Underpinning all of this is the story of her grandfather, Klaus Koblitz. Rather like Germany's Orson Welles Koblitz finds himself touted as a genius of the silent cinema in the heady days of the Weimar Republic. As he recalls in his journal:

"Once upon a time, in another country, I was a young and hopeful cripple. I was a prodigy, the youngest filmmaker in Ufa's history, the toast of Berlin. I still dream of champagne picnics on the Pfaueninsel, the Zoo-Palast filled with an ocean of flowers, just for me.

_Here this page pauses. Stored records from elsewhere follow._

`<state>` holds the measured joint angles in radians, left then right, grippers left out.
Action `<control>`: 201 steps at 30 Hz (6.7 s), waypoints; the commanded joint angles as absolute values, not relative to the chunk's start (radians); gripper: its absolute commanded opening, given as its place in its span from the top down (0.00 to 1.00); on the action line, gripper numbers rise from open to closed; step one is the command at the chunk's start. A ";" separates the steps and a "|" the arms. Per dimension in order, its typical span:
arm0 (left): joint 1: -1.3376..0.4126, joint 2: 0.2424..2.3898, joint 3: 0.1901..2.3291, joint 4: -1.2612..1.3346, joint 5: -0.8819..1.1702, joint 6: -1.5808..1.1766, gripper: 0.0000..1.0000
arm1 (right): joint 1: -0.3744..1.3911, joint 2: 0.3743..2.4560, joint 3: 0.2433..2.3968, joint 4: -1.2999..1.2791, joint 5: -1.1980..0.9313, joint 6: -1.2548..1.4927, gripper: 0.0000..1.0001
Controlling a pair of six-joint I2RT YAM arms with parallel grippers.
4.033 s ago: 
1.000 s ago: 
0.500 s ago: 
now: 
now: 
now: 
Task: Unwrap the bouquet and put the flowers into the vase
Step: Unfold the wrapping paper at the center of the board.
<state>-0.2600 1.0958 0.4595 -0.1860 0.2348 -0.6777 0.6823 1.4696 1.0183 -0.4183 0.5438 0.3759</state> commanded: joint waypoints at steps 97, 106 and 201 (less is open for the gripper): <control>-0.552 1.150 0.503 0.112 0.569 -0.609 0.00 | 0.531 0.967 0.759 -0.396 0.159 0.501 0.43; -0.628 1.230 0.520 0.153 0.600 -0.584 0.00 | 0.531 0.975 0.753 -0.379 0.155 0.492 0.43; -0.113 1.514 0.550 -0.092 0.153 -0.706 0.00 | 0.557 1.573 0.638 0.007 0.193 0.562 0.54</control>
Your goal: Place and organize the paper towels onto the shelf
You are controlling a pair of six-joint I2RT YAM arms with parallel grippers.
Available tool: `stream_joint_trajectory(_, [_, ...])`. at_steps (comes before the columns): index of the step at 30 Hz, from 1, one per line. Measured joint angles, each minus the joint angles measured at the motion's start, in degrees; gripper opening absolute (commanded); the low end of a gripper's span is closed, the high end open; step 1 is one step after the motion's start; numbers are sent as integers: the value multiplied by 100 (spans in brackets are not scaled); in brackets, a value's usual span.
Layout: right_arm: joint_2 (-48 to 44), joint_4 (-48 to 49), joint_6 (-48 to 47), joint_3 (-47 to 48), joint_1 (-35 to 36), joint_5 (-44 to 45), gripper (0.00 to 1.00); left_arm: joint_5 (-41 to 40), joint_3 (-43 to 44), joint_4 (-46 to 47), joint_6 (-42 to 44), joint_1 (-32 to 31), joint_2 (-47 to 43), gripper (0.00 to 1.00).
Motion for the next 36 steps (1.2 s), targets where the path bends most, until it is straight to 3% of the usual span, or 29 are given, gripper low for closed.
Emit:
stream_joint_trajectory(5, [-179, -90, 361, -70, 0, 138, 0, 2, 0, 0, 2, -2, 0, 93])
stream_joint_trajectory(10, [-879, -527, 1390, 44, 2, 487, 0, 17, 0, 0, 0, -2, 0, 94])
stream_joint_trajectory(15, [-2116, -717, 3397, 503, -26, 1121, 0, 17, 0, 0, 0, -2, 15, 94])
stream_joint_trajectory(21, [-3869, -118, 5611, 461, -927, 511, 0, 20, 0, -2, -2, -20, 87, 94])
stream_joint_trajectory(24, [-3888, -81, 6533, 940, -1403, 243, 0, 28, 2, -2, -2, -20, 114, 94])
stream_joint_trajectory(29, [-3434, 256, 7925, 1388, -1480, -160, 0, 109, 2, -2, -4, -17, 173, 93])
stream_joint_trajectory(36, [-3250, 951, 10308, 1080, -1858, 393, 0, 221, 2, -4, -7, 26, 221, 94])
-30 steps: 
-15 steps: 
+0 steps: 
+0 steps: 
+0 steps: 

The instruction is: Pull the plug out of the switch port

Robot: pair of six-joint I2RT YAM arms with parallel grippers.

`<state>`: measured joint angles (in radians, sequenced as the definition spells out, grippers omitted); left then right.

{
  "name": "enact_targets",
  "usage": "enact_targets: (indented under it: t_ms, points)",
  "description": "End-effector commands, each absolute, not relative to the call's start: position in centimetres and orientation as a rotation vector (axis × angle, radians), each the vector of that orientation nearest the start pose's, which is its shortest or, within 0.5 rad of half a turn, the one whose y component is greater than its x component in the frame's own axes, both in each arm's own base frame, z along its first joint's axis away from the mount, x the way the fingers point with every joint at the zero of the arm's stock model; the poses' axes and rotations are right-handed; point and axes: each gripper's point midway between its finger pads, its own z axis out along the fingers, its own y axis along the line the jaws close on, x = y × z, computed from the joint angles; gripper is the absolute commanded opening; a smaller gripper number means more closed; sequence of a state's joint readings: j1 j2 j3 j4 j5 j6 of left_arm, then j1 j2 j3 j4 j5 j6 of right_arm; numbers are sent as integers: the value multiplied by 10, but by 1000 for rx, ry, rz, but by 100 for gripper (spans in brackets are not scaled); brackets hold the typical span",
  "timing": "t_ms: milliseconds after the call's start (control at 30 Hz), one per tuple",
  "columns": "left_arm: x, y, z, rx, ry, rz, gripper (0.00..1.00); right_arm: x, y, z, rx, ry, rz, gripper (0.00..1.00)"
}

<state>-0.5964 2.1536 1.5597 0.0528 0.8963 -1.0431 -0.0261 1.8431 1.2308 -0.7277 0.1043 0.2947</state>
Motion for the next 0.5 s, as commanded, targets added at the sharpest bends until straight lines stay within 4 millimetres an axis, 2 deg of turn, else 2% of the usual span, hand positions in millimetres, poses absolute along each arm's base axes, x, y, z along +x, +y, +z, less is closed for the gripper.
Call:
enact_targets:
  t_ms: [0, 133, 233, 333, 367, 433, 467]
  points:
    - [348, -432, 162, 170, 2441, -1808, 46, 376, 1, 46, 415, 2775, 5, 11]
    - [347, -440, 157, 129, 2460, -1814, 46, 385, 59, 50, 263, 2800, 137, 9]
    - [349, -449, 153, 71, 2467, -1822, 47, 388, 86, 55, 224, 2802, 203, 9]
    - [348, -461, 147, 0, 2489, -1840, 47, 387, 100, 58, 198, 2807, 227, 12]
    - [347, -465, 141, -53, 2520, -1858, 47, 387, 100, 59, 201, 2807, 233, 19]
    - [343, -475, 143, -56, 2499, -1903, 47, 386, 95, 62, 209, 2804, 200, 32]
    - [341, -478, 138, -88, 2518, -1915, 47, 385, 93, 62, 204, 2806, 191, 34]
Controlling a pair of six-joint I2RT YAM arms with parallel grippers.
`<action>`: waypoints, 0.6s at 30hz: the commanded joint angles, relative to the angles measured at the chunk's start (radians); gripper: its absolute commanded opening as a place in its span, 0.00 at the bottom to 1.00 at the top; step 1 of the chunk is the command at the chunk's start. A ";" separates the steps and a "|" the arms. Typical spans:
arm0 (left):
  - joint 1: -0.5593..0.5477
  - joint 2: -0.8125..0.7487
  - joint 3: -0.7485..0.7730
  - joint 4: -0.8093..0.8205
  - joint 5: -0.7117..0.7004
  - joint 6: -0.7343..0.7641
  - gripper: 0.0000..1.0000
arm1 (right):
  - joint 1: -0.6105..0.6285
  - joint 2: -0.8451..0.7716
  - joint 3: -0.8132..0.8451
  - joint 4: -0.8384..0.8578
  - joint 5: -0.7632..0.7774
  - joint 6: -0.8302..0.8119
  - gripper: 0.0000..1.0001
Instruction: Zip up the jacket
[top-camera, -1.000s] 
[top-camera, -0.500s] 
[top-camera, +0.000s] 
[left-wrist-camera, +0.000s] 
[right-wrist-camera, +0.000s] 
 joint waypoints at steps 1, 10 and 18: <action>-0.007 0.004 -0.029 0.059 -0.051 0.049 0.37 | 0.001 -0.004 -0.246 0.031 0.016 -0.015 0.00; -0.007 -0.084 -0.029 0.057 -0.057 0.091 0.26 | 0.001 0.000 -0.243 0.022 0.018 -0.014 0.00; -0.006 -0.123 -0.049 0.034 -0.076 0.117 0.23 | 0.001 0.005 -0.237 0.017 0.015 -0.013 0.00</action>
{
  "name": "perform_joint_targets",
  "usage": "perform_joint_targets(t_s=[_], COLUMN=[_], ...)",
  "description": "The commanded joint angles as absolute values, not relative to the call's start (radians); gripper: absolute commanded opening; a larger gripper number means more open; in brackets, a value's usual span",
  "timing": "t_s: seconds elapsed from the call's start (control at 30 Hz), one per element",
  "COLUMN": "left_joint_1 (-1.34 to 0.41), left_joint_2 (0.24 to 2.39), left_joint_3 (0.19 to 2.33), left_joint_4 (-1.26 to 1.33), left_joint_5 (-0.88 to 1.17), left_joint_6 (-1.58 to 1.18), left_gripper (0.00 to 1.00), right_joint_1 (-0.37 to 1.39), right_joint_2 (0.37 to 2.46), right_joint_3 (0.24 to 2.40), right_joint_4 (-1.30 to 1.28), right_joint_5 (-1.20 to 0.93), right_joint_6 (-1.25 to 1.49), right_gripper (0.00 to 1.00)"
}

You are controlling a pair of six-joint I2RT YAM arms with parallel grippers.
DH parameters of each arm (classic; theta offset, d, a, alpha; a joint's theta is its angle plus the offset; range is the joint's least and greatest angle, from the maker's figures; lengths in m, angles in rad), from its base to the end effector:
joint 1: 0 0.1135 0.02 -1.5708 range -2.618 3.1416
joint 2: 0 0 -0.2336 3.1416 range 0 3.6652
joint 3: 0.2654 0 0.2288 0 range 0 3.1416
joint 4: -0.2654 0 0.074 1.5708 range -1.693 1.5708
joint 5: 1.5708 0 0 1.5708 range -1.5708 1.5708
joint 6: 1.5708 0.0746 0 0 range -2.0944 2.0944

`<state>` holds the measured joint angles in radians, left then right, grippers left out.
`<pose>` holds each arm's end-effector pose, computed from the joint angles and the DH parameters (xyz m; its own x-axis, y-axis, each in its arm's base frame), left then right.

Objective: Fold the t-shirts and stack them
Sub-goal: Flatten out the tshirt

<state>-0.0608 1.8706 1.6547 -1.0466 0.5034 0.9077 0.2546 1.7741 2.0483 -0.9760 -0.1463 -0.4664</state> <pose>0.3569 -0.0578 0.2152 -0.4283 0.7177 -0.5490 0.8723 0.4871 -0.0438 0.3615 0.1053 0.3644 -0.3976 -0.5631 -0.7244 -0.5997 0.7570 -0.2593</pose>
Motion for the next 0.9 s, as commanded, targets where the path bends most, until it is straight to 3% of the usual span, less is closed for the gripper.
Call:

I dream of Studio B and the sets we built for Jagd zu den Steren.
But all of that has been lost, destroyed, buried, bombed, and burnt. I lived my life for light and love, and now the bean counters and brain shrinkers want to break me." ~Pg. 44

As his star rises, so too does the NSDAP and what will soon bring about the Third Reich in Germany. Koblitz (known as Kino) will have to decide whether to stay in Germany with Ufa, or escape to Hollywood after Goebbels is named the Reichspropogandaminister. But unlike so many of his fellow artists, Kino falls for Goebbels' flattery and attempts to flourish under the strict artistic vision for the volk.

As a cinema nerd (well, actually I have a Masters in Cinema Studies -- and I studied German in college), this book is incredibly exciting.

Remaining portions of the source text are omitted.